Senior Spotlight: DeNofrio pursues law to fight against corruption

TJ DeNofrio, senior pre-law major with a minor in political science, said he was always interested in law and politics, but didn’t plan on taking that career route, because he had more scholarship opportunities to go to college for engineering. 

When he took a tour at Waynesburg University and learned about the Stover Scholarship, he applied and was accepted. Turning down offers from other schools, DeNofrio said he saw the potential that he had in the Stover Program.

“When I got accepted into the program, that was when I said, ‘Perfect. I can now pursue what I want to do and have always wanted to do,’” he said. “The ability and power that law provides to be able to fight back against [corruption] always fascinated me.”

During all four years of his college career, DeNofrio was highly involved in Student Senate on campus, which he said was one of his favorite campus experiences. He served as the president of Student Senate for two spring semesters. Giving back to the students on campus in this way is what he considers his greatest achievement during his time at Waynesburg University.

“I learned so much through that capacity, and I do aspire to work in politics, so having the chance to practice that, in a sense, was great, and then to serve my fellow student body was awesome,” he said. “That’s something I strive for: the ability to give back to people.”

DeNofrio also served as president of the Republican Club during his time on campus, and said he enjoyed helping to get other students involved in politics.

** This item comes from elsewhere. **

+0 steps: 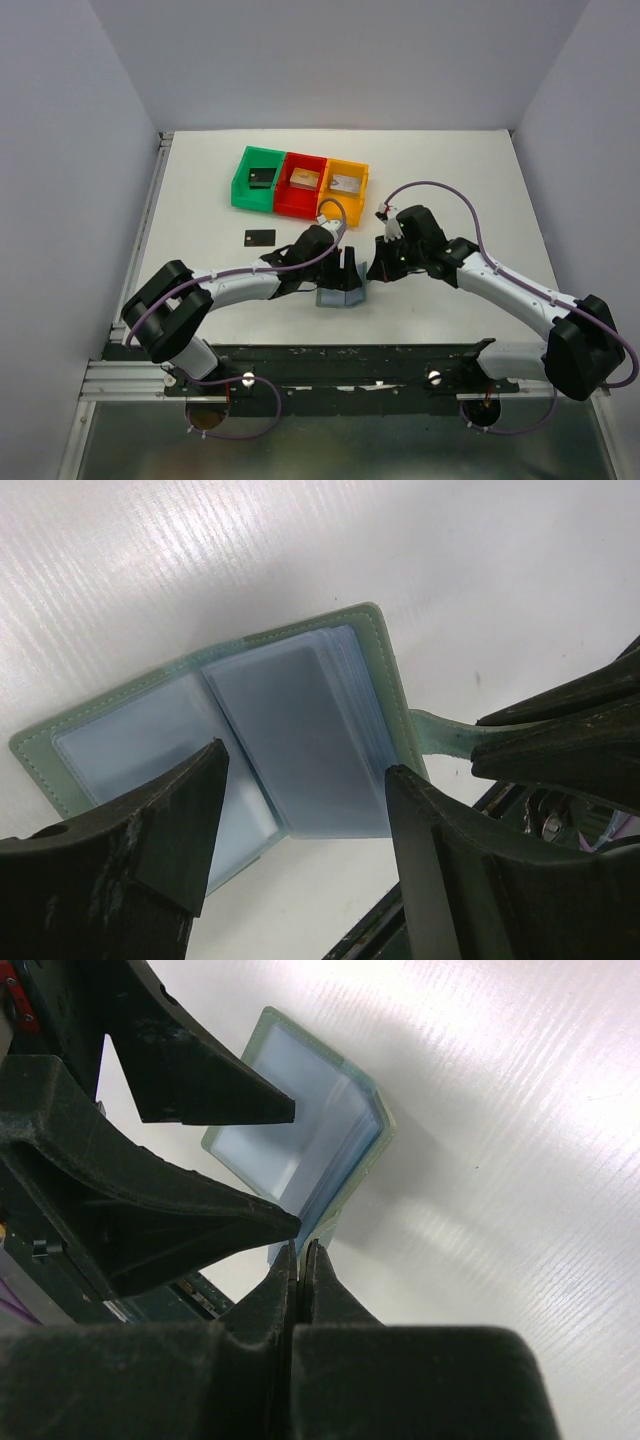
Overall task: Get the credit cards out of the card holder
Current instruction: Remove the credit card from the card holder.
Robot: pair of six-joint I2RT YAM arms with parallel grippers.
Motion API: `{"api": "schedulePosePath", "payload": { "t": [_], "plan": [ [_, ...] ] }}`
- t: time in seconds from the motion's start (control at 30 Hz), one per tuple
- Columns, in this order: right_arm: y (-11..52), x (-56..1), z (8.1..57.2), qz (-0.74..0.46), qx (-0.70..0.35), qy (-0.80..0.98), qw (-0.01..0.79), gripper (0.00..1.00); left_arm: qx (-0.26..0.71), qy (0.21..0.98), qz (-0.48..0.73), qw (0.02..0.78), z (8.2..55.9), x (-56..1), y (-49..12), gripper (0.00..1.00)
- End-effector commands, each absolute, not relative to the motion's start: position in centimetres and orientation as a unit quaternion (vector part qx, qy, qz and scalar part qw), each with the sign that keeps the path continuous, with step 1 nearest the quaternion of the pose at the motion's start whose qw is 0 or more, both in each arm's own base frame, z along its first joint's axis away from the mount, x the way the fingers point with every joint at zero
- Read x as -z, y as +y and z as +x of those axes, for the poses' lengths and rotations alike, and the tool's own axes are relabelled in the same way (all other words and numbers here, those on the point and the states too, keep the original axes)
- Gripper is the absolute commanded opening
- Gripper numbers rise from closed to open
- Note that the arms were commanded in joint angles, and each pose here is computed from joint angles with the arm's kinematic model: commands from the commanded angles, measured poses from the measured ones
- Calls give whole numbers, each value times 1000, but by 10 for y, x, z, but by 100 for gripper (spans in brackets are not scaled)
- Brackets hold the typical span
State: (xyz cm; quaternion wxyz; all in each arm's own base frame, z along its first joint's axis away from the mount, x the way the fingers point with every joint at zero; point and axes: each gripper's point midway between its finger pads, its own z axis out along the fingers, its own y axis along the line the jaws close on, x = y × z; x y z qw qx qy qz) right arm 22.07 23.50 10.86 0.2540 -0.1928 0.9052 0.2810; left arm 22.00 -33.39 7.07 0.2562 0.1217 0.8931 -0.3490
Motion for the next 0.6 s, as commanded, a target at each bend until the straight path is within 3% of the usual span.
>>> {"api": "schedulePosePath", "payload": {
  "t": [0.0,0.57],
  "plan": [
    [239,-117,224,-200,-291,898,262,0,354,891,124,257,218,-72,-337,75],
    [239,-116,224,-201,-289,898,262,0,333,900,117,257,218,-61,-327,68]
  ]
}}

“I got to work with a lot of students who really didn’t know a lot about politics to begin with but were fascinated in the process, and it was fun to really get them excited and wanting to be a part of something bigger,” he said.

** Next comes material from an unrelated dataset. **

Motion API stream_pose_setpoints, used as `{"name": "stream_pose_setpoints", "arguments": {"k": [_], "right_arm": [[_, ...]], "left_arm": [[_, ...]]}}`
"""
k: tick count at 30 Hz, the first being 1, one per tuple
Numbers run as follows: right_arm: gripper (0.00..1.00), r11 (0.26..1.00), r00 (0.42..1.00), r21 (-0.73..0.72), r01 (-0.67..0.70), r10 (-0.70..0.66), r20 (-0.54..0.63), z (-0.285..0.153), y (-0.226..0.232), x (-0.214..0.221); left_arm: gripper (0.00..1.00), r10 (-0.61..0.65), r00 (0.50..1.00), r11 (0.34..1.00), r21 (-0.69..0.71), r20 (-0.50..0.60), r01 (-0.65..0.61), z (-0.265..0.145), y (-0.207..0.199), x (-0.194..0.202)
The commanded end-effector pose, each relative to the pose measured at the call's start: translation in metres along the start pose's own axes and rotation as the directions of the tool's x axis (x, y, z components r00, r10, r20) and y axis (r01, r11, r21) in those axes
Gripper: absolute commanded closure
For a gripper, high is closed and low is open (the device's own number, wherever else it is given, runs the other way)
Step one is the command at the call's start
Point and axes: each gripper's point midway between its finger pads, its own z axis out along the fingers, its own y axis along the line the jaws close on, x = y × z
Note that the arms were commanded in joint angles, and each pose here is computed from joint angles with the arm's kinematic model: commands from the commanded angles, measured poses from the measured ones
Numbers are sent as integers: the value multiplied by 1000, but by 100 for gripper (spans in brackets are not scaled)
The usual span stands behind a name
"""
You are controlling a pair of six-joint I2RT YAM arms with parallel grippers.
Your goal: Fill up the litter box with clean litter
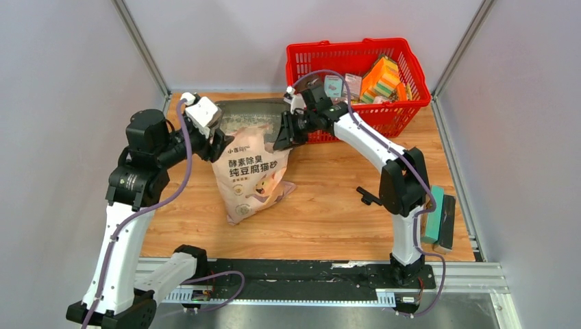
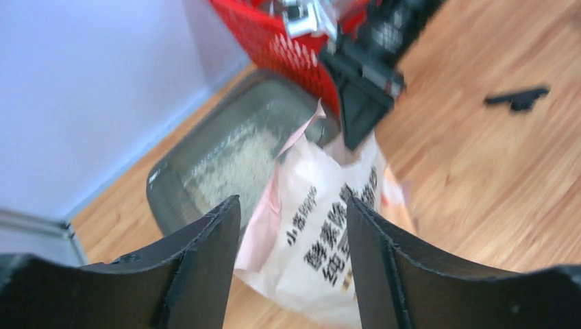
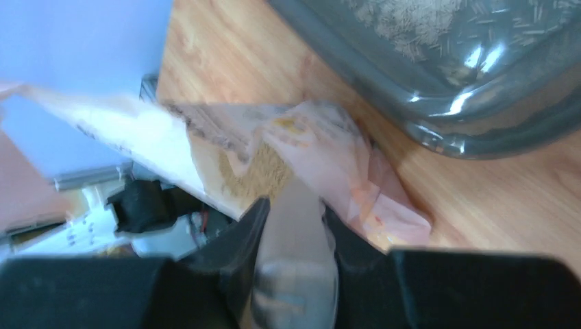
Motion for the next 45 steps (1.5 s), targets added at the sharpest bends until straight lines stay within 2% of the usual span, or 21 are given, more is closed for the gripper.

Some of the best moments DeNofrio said he experienced were through the Stover Program, which he said was the highlight of attending Waynesburg University. Some of his favorite memories in the program were the service opportunities he was able to participate in and the places and speakers he was able to see through the program. This included seeing federal court judges, congressmen, senators and mayors.

“The extensive list of people that I have gotten the chance to interact with and ask questions to are just going to be memories I’m not going to ever forget,” DeNofrio said.

DeNofrio said Dr. Stratton, associate professor of ethics and constitutional law and director of the Stover Center for Constitutional Studies and Moral Leadership, “really inspired a sense of wanting to learn.” According to Dr. Stratton, DeNofrio took every one of the courses he taught.

“His logical analysis and creative spark by which he thinks outside the box are his strengths,” Stratton said. “He is a team builder and he can handle difficult situations, diplomacy intact … I think he will be a phenomenal law student, likely politically active in law school and then become a very successful practicing lawyer.”

Socially, DeNofrio said he especially enjoyed the orientation Stover Program trips, but also casual dinner conversations at the Benedum cafeteria.

“Sitting around a dinner table every night with the same group of friends – you can really have some good conversations and memories around that,” he said.

After graduation, DeNofrio said he will be attending New England School of Law in Boston for three years of law school.